Goal of the exercise: Where a line below contains "picture", count it. Reply with the total only.

━━ Supplied material

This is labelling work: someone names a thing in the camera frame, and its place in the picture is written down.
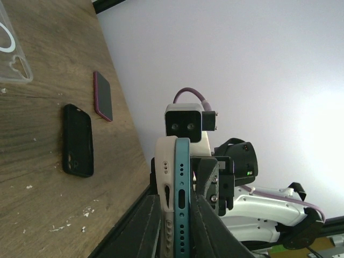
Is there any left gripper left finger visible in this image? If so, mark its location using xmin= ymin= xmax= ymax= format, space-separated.
xmin=95 ymin=195 xmax=161 ymax=257

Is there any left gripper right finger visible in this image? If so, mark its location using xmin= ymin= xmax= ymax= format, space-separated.
xmin=190 ymin=193 xmax=254 ymax=258

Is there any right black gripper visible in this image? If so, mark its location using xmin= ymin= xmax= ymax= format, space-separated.
xmin=191 ymin=156 xmax=235 ymax=217

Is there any beige phone case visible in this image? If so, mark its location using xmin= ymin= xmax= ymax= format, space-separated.
xmin=154 ymin=135 xmax=180 ymax=258

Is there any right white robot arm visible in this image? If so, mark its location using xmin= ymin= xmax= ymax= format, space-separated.
xmin=190 ymin=137 xmax=326 ymax=250

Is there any black phone case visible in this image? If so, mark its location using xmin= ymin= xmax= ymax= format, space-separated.
xmin=62 ymin=104 xmax=94 ymax=178

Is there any clear magsafe phone case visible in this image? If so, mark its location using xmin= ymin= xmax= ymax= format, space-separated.
xmin=1 ymin=2 xmax=33 ymax=83

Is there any red-cased smartphone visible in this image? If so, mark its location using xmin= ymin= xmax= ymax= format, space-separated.
xmin=94 ymin=71 xmax=113 ymax=122

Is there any black aluminium frame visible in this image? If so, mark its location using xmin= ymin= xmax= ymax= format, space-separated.
xmin=92 ymin=1 xmax=155 ymax=257

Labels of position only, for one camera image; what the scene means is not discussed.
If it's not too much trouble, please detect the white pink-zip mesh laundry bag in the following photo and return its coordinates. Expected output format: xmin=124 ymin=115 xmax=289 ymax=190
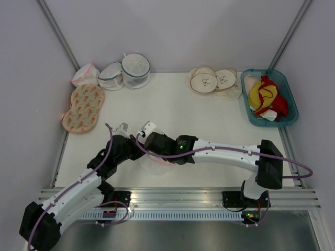
xmin=139 ymin=154 xmax=173 ymax=175

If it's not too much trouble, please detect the yellow red bra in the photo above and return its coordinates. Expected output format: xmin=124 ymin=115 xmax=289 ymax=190
xmin=248 ymin=81 xmax=279 ymax=112

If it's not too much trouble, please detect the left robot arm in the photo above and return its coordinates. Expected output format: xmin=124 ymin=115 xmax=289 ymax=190
xmin=19 ymin=135 xmax=144 ymax=250

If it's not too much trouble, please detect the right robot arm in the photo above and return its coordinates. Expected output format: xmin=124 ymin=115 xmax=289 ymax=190
xmin=138 ymin=132 xmax=283 ymax=207

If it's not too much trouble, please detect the floral beige bra pouch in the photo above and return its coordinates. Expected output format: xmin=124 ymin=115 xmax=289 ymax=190
xmin=61 ymin=84 xmax=105 ymax=134

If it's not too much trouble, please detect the white blue-trim flat laundry bag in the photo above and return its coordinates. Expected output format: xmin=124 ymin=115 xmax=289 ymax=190
xmin=98 ymin=62 xmax=124 ymax=90

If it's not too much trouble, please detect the white blue-trim tall laundry bag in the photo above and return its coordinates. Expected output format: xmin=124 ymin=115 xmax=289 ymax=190
xmin=121 ymin=53 xmax=151 ymax=89

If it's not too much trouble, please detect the beige round laundry bag front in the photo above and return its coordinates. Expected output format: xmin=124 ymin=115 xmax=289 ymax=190
xmin=185 ymin=66 xmax=217 ymax=94

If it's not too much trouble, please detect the beige round laundry bag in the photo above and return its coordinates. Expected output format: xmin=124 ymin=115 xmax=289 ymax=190
xmin=214 ymin=69 xmax=242 ymax=101
xmin=185 ymin=66 xmax=217 ymax=94

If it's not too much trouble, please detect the white pink-trim corner laundry bag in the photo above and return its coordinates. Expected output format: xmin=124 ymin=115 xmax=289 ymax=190
xmin=71 ymin=63 xmax=100 ymax=87

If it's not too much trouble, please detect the beige round laundry bag rear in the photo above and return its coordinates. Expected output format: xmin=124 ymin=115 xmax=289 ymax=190
xmin=214 ymin=69 xmax=242 ymax=101

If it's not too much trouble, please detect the pink bra in basket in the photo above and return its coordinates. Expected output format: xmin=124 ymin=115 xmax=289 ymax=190
xmin=244 ymin=75 xmax=261 ymax=96

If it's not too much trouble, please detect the white bra in basket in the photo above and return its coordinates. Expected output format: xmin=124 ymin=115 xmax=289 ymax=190
xmin=250 ymin=105 xmax=277 ymax=121

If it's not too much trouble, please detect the teal plastic basket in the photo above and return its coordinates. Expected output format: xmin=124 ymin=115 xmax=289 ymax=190
xmin=240 ymin=69 xmax=299 ymax=128

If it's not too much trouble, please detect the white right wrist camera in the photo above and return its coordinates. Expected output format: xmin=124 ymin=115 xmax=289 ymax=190
xmin=138 ymin=121 xmax=158 ymax=138

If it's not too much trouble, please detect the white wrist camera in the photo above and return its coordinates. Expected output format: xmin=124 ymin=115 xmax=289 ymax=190
xmin=114 ymin=122 xmax=129 ymax=135
xmin=138 ymin=121 xmax=158 ymax=138

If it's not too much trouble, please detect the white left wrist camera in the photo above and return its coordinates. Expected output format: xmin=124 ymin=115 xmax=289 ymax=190
xmin=114 ymin=122 xmax=129 ymax=135

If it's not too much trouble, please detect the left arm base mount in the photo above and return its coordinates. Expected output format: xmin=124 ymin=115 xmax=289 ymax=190
xmin=99 ymin=191 xmax=131 ymax=208

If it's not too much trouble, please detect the aluminium mounting rail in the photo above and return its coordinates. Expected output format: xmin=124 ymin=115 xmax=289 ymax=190
xmin=36 ymin=187 xmax=321 ymax=210

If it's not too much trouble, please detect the white slotted cable duct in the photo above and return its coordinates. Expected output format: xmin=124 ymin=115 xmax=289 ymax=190
xmin=80 ymin=209 xmax=243 ymax=221

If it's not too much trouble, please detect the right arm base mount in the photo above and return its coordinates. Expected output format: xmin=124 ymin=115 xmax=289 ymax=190
xmin=221 ymin=191 xmax=270 ymax=210

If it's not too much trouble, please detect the left aluminium frame post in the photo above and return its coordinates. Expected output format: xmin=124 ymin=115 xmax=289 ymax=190
xmin=36 ymin=0 xmax=80 ymax=71

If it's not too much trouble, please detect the aluminium frame post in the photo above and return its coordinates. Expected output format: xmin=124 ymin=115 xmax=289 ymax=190
xmin=268 ymin=0 xmax=314 ymax=69
xmin=36 ymin=0 xmax=80 ymax=71

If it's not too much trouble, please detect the right aluminium frame post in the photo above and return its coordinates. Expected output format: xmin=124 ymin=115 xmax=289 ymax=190
xmin=268 ymin=0 xmax=314 ymax=69

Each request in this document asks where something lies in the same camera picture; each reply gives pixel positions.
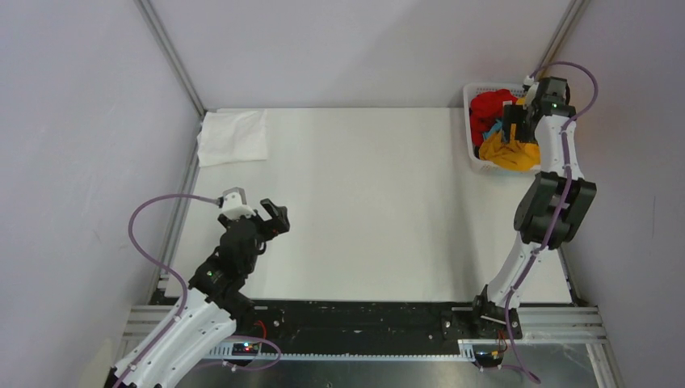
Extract yellow t shirt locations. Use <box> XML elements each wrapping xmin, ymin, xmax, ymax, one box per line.
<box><xmin>478</xmin><ymin>133</ymin><xmax>541</xmax><ymax>172</ymax></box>

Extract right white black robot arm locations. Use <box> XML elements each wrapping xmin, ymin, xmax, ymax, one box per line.
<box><xmin>469</xmin><ymin>77</ymin><xmax>597</xmax><ymax>340</ymax></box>

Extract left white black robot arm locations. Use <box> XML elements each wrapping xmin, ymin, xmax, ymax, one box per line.
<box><xmin>105</xmin><ymin>192</ymin><xmax>290</xmax><ymax>387</ymax></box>

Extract light blue t shirt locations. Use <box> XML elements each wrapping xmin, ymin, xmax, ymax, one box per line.
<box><xmin>482</xmin><ymin>120</ymin><xmax>502</xmax><ymax>141</ymax></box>

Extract red t shirt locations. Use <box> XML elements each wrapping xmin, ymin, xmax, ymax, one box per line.
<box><xmin>469</xmin><ymin>89</ymin><xmax>519</xmax><ymax>147</ymax></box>

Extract white plastic laundry basket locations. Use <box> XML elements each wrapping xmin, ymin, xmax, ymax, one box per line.
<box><xmin>463</xmin><ymin>82</ymin><xmax>540</xmax><ymax>173</ymax></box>

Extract folded white t shirt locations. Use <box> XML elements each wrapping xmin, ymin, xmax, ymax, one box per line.
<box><xmin>197</xmin><ymin>110</ymin><xmax>268</xmax><ymax>167</ymax></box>

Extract left small circuit board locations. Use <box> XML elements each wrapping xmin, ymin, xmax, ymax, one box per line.
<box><xmin>231</xmin><ymin>342</ymin><xmax>261</xmax><ymax>357</ymax></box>

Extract small circuit board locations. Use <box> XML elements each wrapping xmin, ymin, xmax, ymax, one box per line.
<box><xmin>231</xmin><ymin>342</ymin><xmax>261</xmax><ymax>357</ymax></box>
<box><xmin>473</xmin><ymin>351</ymin><xmax>503</xmax><ymax>369</ymax></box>

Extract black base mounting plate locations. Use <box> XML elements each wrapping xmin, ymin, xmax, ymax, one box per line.
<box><xmin>237</xmin><ymin>299</ymin><xmax>523</xmax><ymax>356</ymax></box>

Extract right small circuit board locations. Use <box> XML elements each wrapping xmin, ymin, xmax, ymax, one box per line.
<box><xmin>473</xmin><ymin>351</ymin><xmax>503</xmax><ymax>369</ymax></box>

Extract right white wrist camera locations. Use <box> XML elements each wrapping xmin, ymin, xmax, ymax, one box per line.
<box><xmin>523</xmin><ymin>76</ymin><xmax>539</xmax><ymax>108</ymax></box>

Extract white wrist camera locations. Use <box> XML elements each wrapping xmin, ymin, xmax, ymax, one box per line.
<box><xmin>523</xmin><ymin>76</ymin><xmax>539</xmax><ymax>108</ymax></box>
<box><xmin>219</xmin><ymin>187</ymin><xmax>257</xmax><ymax>221</ymax></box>

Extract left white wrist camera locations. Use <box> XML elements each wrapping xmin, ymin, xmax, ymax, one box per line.
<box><xmin>219</xmin><ymin>187</ymin><xmax>257</xmax><ymax>221</ymax></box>

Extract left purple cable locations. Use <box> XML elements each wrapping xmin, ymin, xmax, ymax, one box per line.
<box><xmin>109</xmin><ymin>193</ymin><xmax>221</xmax><ymax>388</ymax></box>

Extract aluminium frame rails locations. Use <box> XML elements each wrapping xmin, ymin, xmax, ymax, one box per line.
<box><xmin>107</xmin><ymin>108</ymin><xmax>597</xmax><ymax>387</ymax></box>

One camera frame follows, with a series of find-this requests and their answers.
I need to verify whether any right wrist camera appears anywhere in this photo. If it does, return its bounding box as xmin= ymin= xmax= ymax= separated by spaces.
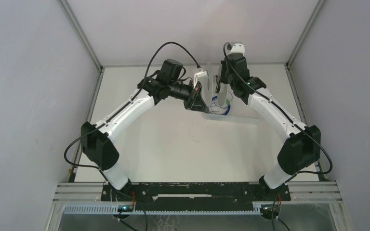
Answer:
xmin=226 ymin=42 xmax=245 ymax=55

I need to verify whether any white slotted cable duct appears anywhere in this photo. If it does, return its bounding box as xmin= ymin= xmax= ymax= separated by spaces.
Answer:
xmin=63 ymin=204 xmax=274 ymax=215

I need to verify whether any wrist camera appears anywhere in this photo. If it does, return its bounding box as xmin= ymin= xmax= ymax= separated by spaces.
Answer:
xmin=192 ymin=69 xmax=208 ymax=89
xmin=226 ymin=42 xmax=245 ymax=55

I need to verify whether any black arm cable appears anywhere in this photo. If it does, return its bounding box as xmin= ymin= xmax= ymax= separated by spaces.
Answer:
xmin=64 ymin=41 xmax=201 ymax=169
xmin=223 ymin=42 xmax=333 ymax=175

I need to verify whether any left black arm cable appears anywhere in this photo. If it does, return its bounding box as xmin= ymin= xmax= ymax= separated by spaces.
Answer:
xmin=64 ymin=41 xmax=201 ymax=169

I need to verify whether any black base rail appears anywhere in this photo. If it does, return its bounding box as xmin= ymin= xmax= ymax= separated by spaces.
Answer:
xmin=100 ymin=181 xmax=291 ymax=211

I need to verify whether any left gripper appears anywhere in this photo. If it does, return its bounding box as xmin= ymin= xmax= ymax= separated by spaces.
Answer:
xmin=168 ymin=80 xmax=209 ymax=114

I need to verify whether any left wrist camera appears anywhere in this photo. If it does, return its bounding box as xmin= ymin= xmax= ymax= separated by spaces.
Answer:
xmin=192 ymin=69 xmax=208 ymax=89

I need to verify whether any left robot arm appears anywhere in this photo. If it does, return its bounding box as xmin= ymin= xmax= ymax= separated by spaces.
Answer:
xmin=81 ymin=59 xmax=208 ymax=201

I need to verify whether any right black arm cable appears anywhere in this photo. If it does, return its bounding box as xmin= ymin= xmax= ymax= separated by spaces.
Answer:
xmin=223 ymin=42 xmax=333 ymax=175

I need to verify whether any white cable spool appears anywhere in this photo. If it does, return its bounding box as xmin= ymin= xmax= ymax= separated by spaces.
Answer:
xmin=202 ymin=63 xmax=228 ymax=107

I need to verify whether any blue cable coil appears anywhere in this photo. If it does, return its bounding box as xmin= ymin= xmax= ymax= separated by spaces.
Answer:
xmin=207 ymin=90 xmax=234 ymax=116

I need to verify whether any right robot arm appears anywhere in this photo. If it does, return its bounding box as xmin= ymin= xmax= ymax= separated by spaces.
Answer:
xmin=220 ymin=53 xmax=321 ymax=200

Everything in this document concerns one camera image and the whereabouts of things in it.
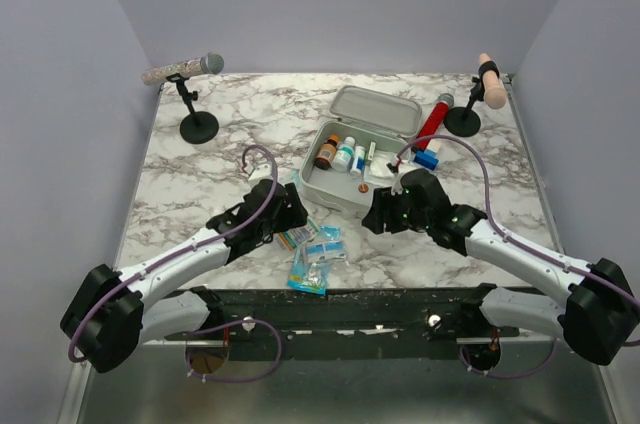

━━━━

Finished task: 2